Task directions: Leave out the pictures and output exactly the lines below from the one with "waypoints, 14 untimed" down to the one with "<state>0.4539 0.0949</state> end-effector", both of them included.

Records from a data source:
────────────────

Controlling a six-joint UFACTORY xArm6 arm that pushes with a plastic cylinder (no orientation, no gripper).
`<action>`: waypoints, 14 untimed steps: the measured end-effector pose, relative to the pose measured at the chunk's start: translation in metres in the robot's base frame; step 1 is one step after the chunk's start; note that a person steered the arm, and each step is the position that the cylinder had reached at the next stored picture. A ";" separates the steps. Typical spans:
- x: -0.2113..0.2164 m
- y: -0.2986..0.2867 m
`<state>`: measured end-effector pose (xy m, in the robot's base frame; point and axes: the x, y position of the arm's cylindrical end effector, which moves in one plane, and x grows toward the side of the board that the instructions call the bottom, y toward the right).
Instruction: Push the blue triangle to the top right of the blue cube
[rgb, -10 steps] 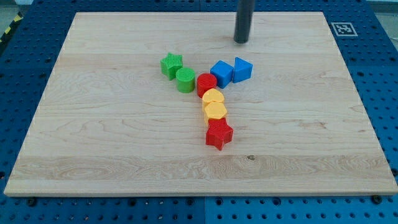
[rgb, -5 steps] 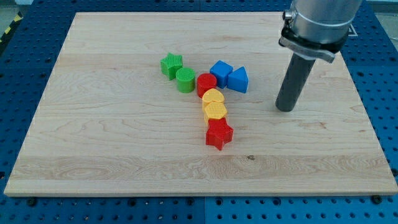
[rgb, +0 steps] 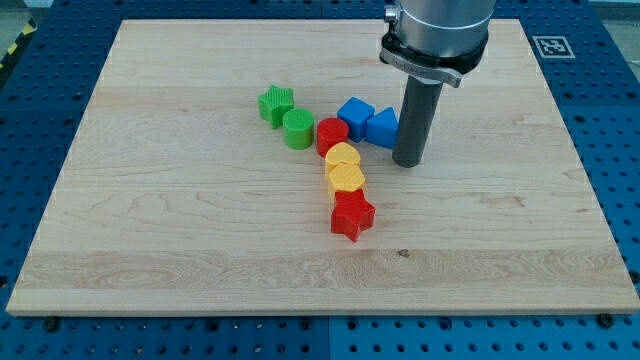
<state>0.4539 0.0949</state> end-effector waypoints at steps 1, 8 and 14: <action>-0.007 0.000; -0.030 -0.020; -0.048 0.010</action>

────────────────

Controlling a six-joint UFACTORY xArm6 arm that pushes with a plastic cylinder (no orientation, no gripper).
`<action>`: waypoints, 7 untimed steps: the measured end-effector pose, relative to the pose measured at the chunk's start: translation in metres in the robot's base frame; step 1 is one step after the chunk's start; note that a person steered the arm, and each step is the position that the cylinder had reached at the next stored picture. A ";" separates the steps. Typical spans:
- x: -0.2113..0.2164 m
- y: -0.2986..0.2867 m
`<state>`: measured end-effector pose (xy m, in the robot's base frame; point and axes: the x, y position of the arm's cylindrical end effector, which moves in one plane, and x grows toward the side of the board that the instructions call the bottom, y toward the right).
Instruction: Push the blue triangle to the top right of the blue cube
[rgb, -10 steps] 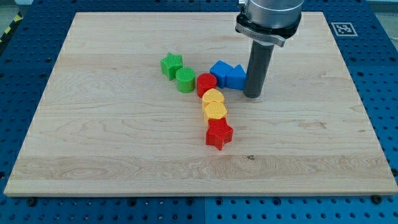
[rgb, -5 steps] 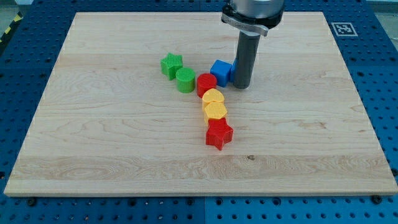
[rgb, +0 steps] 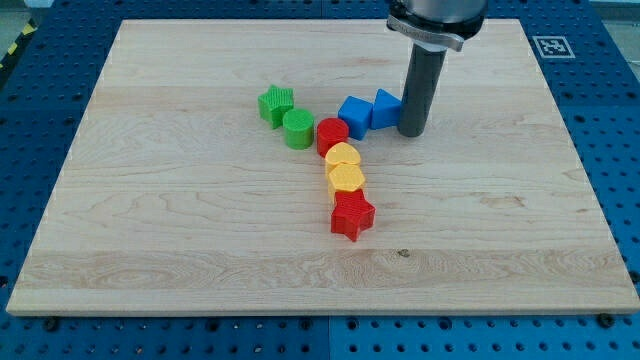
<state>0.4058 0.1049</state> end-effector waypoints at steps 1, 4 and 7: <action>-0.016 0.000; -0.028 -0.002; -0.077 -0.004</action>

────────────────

Worked solution:
`<action>`: waypoints, 14 untimed steps: the measured end-effector pose, relative to the pose measured at the chunk's start: translation in metres in the robot's base frame; step 1 is one step after the chunk's start; note that a person steered the arm, and each step is the position that the cylinder had reached at the next stored picture. A ";" separates the steps. Typical spans:
- x: -0.2113..0.2164 m
- y: -0.2986..0.2867 m
`<state>`: measured end-effector pose (xy m, in the robot's base frame; point and axes: the x, y position of the arm's cylindrical end effector, which moves in one plane, and x grows toward the side of the board that the instructions call the bottom, y toward the right).
Instruction: Push the blue triangle to the top right of the blue cube
[rgb, -10 steps] 
[rgb, -5 steps] 
[rgb, +0 steps] 
<state>0.4539 0.0949</state> end-effector waypoints at steps 1, 8 and 14: <action>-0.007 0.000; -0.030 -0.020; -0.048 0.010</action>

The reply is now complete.